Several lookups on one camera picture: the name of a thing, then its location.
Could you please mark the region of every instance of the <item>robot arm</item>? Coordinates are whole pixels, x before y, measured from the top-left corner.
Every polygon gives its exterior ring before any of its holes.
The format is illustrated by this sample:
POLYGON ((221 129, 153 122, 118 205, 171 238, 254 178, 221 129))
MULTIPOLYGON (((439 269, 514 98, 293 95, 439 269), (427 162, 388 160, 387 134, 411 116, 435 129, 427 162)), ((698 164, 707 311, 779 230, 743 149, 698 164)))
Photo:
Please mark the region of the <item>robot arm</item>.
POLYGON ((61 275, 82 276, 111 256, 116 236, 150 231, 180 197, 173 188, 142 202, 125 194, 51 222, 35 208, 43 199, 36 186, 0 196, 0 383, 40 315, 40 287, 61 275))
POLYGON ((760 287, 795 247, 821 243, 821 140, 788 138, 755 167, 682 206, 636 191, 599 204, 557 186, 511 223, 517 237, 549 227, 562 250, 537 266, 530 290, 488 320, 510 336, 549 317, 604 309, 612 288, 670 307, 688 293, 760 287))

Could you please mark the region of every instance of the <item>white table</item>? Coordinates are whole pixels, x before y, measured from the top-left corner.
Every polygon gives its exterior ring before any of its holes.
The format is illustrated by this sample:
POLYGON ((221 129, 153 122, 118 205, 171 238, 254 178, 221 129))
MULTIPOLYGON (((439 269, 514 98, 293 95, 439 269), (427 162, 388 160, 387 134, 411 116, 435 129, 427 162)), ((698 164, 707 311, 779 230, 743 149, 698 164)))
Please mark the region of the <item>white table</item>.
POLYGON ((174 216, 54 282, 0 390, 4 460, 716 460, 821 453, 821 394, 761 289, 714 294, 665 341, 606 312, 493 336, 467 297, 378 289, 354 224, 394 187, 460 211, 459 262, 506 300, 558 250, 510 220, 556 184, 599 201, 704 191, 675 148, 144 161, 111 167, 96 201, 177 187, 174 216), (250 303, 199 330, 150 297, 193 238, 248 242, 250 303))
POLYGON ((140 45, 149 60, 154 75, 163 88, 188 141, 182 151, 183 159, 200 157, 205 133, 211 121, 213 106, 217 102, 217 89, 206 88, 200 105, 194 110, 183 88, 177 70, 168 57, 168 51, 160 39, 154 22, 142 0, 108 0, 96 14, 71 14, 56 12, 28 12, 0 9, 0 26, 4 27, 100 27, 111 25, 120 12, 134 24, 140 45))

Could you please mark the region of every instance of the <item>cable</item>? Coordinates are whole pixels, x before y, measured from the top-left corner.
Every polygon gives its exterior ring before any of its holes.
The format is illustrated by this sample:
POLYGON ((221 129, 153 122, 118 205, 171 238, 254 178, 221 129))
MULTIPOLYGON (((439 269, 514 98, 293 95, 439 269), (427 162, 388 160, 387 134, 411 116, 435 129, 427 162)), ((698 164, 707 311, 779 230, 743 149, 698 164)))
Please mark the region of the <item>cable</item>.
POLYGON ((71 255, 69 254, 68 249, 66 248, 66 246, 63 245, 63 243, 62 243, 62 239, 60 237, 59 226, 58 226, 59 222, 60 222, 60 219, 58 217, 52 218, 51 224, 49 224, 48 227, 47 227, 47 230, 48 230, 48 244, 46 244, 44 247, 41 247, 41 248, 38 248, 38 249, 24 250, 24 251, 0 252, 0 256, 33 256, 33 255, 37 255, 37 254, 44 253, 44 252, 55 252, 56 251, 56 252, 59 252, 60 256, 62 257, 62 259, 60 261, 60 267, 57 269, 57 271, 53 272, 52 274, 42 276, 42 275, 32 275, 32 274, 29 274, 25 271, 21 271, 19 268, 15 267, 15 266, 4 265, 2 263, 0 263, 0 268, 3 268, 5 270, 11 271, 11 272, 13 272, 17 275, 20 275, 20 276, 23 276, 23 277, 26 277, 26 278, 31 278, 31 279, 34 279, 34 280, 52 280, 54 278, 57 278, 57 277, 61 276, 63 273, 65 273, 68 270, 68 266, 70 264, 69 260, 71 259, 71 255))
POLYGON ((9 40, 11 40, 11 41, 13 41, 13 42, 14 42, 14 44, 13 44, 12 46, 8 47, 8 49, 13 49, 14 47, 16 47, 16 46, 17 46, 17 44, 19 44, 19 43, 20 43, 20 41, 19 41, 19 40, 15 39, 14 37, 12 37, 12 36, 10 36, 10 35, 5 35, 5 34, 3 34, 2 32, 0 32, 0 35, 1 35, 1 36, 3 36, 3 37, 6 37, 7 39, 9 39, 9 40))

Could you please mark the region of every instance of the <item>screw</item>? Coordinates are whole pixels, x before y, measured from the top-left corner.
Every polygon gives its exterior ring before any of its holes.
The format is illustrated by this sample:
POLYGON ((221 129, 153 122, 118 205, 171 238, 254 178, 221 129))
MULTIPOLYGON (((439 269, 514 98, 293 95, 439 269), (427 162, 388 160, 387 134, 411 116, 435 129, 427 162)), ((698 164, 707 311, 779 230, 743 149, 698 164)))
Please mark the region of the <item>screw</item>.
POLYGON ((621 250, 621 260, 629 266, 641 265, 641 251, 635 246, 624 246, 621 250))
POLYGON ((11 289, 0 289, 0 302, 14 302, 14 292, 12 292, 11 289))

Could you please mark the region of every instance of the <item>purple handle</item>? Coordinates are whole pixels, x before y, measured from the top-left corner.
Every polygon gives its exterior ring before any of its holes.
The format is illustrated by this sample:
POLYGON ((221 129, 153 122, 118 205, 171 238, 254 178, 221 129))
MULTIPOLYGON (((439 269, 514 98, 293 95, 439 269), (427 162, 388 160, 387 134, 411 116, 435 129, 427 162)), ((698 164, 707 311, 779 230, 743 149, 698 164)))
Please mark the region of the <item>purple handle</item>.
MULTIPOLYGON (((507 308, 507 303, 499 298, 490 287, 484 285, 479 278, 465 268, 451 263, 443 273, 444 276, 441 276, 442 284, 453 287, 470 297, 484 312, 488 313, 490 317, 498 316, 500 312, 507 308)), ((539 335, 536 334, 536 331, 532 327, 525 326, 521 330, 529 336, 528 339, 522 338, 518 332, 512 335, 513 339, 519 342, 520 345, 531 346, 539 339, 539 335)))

┄┄┄┄┄┄┄┄┄┄

Count each line of the material above that holds the word "from", and state the total with no other text.

5